Last week I felt justified.

I did things for my career, I raked and mowed out both home and office for the winter, made three leftover dinners from Thanksgiving, figured out our Christmas Tree, salvaged a piece of cedar, sorted out coffee cups, and had our 40th Wedding Anniversary Dinner (comped by the restaurant!) — oh, and like now, I started the day with 90 minutes, at highest setting, on my bike: 600 calories.

But I could not go to church.

And I could not work myself any closer to justifying the gifts that all these things represent.

We are stewards of our lives, not their makers.

So no matter how much we do to preserve, enhance, and effect the possibilities from the essential beauty that has been laid before us, we earn nothing, we are owed nothing, we just try not to throw away the Grace that has been our silent Gift.

A son told me of a great day this week, the first, maybe in months, if not years of effort.
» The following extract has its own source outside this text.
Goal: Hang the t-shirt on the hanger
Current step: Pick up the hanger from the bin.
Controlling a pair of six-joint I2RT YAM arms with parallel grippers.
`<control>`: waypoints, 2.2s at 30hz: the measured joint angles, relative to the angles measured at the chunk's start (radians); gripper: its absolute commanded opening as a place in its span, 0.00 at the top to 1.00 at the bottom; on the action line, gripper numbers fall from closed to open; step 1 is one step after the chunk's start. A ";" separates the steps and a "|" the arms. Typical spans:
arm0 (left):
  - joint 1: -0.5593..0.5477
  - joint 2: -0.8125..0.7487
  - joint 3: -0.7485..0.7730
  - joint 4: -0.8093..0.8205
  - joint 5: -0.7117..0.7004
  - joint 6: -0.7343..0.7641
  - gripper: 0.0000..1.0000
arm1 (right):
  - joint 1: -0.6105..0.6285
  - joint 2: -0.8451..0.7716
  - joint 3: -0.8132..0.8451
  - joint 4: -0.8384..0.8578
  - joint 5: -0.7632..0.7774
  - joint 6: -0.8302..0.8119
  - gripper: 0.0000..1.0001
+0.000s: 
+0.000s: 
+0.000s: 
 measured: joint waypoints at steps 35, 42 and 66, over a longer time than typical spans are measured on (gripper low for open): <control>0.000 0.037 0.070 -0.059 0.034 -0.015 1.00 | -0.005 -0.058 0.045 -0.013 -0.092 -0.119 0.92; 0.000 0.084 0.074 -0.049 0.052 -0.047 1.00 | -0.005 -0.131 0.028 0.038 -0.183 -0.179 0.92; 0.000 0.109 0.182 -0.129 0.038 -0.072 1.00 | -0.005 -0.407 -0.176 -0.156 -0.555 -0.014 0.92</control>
He worked hard and helped many — deeply. I was happy for him, as he created it over years of effort and dedication, but I had to say that when you live for performance, despite all qualifications, you mostly fail. And if performance keys happiness, you will not be right with your life.

But good is Good. Using what you have to make things better, to fulfill your hopes, to make beauty, to show love to the loved (and the not-loved) is the best we can do.

Work is not the reason we are here, but it is the one thing we can control, mostly.

What made us is not our work. Nor a moment of biology from our parents. Not even what has been done to, or for, us.

What is hardest to accept is that our capacities, our outcomes, even those we created with extreme devotion and effort, as our son did, fall short of living the basic truth that we did not, and cannot, make life. We live it, and thank God we are here, however briefly.

I had very broken parents who were enormously successful. They, in turn, raised three broken children, who had every advantage. In the world they did all the right things of their time. In our world with them they could not know that God loved them. When the world does not love you the way you think it should, you work to make the love you wish were there. And you fail.

But who needs love if you are performing?

We need love because we never perform the way we wish we could.

The Love that is hardest to accept is not earned, it just is. We see it in our babies’ eyes, in the silent rush of connection with music or words of what we see. We call it beauty, but it is Love. Given to us. Not earned.

Work may be all we have, but it is not enough.